Your instructions: Say how many lines below hold the word "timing"; give the number by itself.

Study material:
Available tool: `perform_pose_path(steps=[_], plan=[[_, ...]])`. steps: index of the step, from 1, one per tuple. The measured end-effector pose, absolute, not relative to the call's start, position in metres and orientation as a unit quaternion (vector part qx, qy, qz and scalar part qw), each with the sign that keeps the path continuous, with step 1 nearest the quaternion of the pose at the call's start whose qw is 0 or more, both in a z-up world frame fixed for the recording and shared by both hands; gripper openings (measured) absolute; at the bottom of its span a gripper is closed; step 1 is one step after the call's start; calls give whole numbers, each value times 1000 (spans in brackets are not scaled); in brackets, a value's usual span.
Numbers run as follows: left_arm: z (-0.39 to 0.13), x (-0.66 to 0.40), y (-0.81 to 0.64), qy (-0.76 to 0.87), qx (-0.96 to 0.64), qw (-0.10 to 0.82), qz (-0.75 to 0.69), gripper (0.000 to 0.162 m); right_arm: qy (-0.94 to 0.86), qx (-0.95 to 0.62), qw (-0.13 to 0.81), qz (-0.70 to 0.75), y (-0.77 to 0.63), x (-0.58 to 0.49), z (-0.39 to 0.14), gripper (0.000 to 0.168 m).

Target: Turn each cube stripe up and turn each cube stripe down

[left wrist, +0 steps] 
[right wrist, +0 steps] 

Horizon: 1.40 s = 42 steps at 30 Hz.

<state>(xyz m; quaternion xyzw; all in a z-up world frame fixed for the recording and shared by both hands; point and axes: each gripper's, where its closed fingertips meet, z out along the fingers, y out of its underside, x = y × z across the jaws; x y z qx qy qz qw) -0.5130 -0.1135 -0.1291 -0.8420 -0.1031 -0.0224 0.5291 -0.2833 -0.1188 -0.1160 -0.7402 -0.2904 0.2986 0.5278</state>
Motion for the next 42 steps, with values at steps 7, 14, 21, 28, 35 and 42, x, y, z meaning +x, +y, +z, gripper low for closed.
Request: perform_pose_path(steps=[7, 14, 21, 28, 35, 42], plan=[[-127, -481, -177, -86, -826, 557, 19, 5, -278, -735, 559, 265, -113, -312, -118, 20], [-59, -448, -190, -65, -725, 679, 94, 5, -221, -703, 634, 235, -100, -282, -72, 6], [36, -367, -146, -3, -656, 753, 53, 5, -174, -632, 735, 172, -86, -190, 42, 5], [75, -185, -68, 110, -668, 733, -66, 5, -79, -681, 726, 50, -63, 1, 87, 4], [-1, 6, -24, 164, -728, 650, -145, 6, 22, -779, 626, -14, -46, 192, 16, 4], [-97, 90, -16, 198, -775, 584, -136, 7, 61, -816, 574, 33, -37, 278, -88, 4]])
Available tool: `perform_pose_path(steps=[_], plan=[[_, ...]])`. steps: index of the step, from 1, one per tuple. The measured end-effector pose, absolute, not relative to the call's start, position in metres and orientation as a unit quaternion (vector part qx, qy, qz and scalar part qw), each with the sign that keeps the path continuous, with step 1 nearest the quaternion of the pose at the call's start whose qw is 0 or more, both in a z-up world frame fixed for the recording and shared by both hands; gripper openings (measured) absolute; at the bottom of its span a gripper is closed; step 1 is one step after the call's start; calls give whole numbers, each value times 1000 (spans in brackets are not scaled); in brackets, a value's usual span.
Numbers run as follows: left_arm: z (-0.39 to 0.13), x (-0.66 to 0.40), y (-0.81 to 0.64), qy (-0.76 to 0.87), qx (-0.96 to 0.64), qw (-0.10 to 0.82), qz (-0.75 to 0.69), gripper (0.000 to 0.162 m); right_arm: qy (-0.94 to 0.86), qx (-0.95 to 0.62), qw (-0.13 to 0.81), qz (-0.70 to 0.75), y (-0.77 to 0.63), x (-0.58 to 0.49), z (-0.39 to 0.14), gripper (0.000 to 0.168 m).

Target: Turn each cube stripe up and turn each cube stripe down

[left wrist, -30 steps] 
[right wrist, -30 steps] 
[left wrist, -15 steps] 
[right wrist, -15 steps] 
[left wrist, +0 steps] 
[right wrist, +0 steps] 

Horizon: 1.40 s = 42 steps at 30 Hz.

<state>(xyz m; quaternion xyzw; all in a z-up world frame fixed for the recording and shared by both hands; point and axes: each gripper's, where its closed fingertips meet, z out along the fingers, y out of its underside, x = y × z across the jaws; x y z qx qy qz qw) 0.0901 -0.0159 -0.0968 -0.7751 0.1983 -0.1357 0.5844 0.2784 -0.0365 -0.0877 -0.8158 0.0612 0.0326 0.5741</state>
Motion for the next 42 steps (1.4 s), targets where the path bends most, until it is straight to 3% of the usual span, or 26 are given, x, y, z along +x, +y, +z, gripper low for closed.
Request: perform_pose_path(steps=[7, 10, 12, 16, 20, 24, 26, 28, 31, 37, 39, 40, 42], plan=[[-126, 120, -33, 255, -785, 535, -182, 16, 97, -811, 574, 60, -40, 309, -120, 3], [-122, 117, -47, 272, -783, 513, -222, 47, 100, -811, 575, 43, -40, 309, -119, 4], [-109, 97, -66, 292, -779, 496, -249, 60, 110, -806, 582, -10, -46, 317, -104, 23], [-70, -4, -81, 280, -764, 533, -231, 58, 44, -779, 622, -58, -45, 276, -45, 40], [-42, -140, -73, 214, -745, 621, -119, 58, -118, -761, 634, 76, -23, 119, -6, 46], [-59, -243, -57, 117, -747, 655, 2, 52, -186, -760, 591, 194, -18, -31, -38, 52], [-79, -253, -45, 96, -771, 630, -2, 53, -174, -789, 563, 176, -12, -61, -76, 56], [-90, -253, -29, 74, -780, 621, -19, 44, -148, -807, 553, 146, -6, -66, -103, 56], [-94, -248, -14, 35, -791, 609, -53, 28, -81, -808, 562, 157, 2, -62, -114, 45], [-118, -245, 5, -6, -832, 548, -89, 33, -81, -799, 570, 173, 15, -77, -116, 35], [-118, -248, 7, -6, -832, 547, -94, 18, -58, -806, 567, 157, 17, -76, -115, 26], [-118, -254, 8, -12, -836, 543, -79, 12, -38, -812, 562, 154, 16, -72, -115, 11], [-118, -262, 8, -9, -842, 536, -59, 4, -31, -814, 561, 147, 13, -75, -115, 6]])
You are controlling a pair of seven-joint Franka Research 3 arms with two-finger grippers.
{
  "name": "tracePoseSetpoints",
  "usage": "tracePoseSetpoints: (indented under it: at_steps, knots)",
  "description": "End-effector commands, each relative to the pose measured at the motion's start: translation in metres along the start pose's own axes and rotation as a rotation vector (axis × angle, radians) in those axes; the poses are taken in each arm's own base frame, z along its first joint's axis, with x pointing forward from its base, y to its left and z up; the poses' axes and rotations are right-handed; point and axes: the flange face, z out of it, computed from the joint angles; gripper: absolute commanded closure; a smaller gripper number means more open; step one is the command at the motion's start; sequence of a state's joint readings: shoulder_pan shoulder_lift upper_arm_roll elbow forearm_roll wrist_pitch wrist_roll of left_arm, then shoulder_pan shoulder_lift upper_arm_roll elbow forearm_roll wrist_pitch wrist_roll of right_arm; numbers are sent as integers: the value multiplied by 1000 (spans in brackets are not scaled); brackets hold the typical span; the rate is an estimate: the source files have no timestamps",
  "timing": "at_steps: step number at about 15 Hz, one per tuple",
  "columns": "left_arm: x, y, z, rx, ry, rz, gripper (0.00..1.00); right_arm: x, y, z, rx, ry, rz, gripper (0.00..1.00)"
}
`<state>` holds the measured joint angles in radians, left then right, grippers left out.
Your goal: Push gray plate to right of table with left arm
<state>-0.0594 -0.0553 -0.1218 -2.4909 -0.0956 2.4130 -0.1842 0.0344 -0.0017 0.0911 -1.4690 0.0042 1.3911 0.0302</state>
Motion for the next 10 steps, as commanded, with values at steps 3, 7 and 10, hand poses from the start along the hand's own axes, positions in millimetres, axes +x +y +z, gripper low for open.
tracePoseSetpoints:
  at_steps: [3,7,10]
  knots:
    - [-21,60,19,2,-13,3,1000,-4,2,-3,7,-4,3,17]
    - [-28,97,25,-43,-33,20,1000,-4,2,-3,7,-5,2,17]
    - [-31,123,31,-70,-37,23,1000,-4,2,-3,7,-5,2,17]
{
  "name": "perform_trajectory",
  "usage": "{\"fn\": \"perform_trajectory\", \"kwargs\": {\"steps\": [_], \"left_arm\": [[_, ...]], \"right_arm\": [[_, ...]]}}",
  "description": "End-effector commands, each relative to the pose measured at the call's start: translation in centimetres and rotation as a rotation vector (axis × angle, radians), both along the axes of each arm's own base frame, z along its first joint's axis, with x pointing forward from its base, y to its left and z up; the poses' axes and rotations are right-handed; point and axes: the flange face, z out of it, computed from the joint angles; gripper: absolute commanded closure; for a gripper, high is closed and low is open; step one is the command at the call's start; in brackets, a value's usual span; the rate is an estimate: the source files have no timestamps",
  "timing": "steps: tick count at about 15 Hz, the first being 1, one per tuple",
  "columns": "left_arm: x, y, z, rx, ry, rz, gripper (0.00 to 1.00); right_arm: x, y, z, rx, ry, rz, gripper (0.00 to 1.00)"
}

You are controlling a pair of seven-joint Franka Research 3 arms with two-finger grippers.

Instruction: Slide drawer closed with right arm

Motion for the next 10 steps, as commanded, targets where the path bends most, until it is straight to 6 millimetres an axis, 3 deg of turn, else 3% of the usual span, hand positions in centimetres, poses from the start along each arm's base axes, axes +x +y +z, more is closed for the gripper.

Written solution: 2